[Stored items from a collection]
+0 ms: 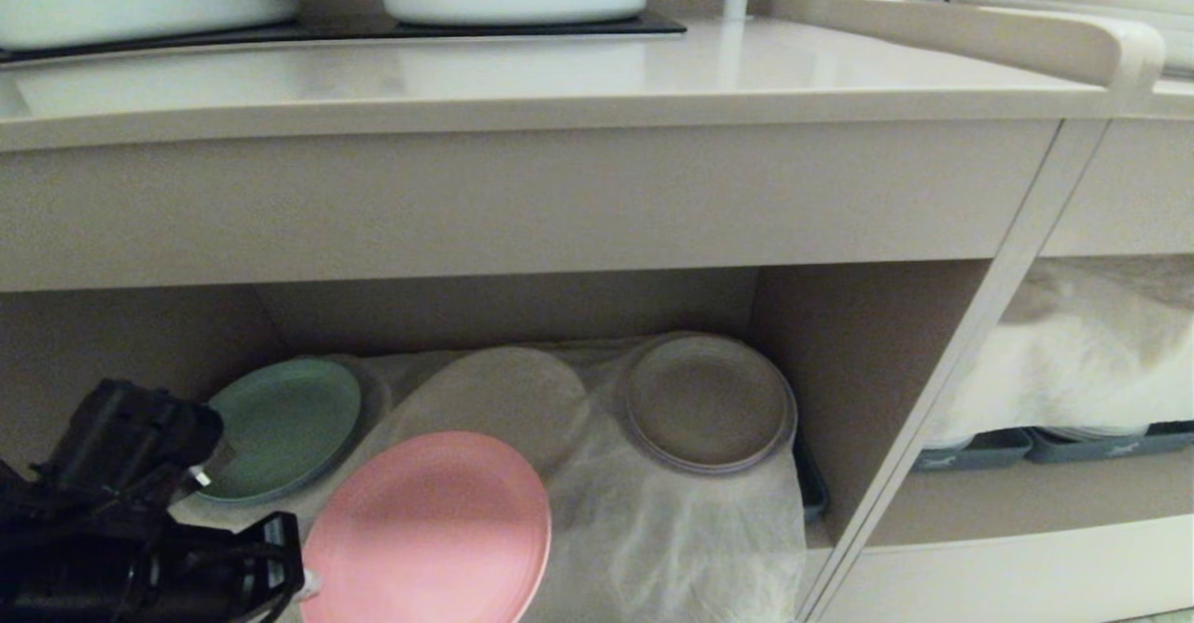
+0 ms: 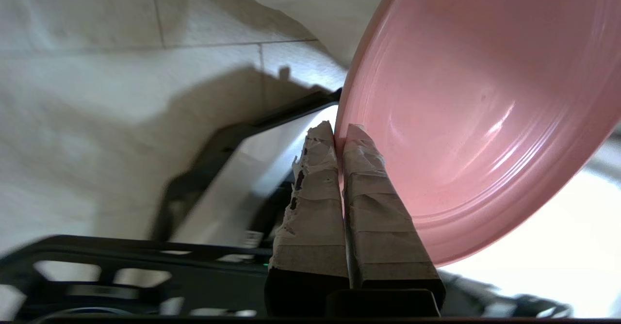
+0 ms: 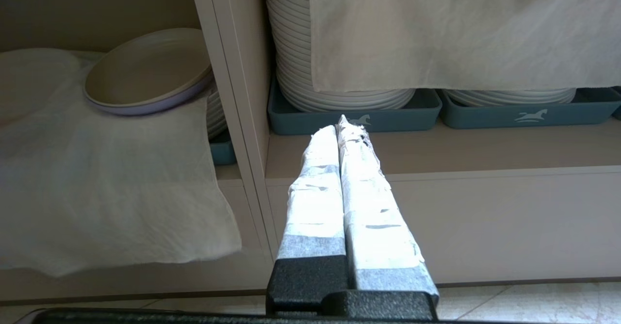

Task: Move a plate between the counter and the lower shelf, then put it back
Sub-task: Put the plate in the cupboard

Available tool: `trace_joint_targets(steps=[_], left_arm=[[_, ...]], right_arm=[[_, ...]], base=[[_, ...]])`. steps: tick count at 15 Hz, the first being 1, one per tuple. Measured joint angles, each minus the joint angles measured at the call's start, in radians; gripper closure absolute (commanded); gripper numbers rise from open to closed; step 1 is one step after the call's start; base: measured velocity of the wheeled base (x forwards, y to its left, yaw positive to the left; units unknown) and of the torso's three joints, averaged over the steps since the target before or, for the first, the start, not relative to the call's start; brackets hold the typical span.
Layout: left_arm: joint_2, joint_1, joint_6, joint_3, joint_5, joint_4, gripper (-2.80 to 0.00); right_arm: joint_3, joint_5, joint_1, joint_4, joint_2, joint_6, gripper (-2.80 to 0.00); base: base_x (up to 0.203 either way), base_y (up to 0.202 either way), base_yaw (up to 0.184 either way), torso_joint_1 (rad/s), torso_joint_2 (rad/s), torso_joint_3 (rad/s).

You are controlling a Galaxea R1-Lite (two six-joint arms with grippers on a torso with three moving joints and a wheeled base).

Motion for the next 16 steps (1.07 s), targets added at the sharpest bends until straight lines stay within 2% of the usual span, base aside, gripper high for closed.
trace_joint_targets(steps=[9,16], left_arm=[[0.122,-0.017,-0.252,-0.044,-0.006,-0.106,0.0],[0.177,-0.026,-0.347,-0.043,-0.002,-0.173,0.0]], right_arm=[[0.0,0.0,0.0,0.0,0.0,0.0,0.0],[0.0,0.0,0.0,0.0,0.0,0.0,0.0]], base=[[0.0,0.0,0.0,0.0,0.0,0.0],[0.0,0.0,0.0,0.0,0.0,0.0]])
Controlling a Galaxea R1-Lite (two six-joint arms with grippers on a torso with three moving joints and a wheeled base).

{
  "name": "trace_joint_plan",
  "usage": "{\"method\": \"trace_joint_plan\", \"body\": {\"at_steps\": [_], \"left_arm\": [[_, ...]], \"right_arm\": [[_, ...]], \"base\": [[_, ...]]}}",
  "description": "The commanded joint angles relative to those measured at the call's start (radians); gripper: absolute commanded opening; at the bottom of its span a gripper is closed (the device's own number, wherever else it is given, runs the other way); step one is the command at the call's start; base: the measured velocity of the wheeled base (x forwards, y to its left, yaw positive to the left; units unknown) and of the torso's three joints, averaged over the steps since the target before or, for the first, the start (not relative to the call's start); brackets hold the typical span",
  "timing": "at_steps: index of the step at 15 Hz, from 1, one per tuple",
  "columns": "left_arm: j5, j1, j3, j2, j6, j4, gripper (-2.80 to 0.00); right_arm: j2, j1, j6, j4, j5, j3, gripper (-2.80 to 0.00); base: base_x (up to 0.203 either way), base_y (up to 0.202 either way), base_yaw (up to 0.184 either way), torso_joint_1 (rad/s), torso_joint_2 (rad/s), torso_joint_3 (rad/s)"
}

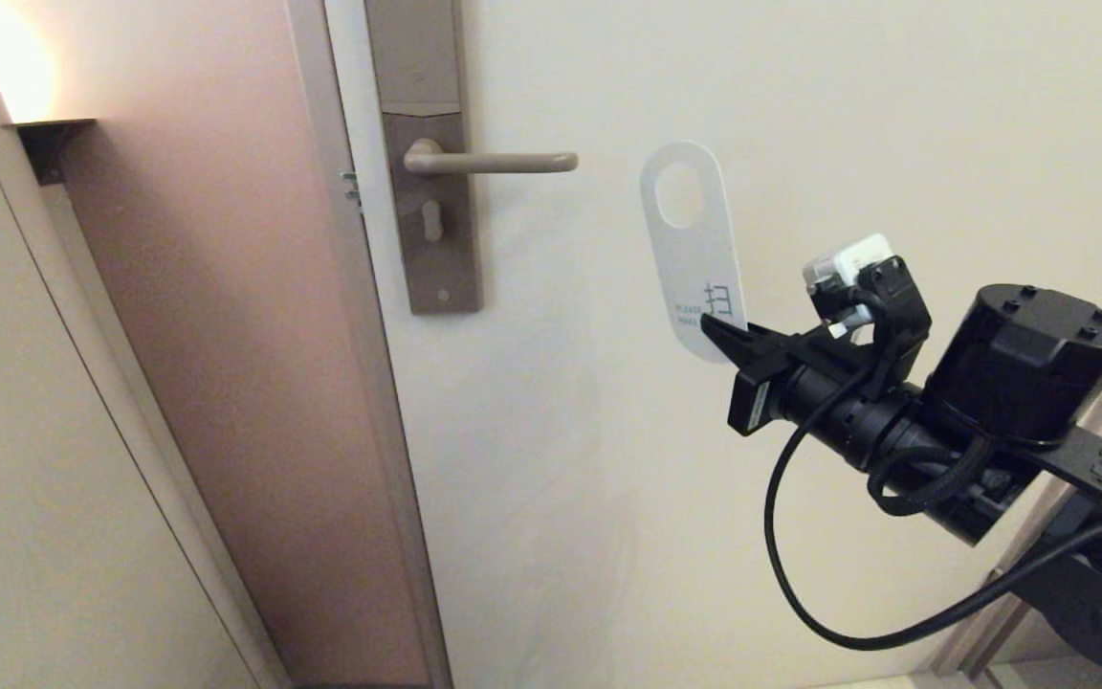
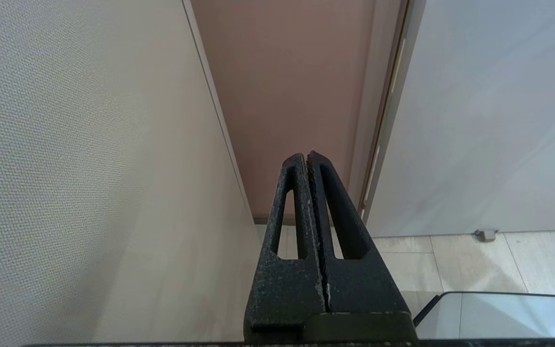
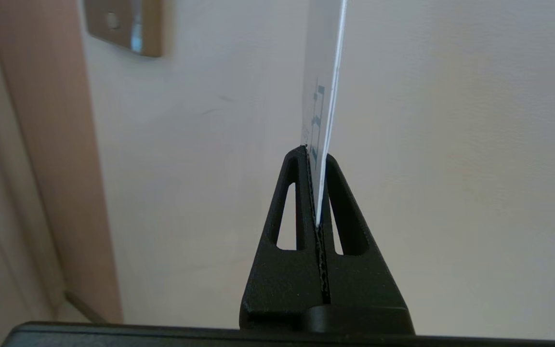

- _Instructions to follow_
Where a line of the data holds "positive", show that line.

- _Output of the task_
Available tool: `trace_joint_targets(steps=[_], left_arm=[[_, ...]], right_arm=[[_, ...]], base=[[_, ...]])`. steps: tick count at 15 Hz, the first being 1, one per tuple. Measured joint angles, each minus the joint angles measured at the call's start, in radians; gripper closure absolute (commanded); gripper numbers rise from open to closed; step 1 is one step after the call's start; base: measured velocity of the wheeled base (x forwards, y to its left, yaw positive to the left; units unknown) and of the torso's three joints, averaged over the steps since the target before or, for the first, the start, not relative to the call's start; brackets hold the typical span.
  "description": "The commanded joint angles relative to those measured at the call's start (radians); gripper: absolute commanded opening; at the bottom of its span a gripper is closed (the device's own number, wherever else it is given, runs the other way); step one is the command at the call's start; base: the measured velocity of the wheeled base (x forwards, y to its left, yaw positive to the left; units unknown) and of the torso's three joints, averaged over the steps since the target before or, for the first, the start (not relative to the call's start); brackets hold the typical span",

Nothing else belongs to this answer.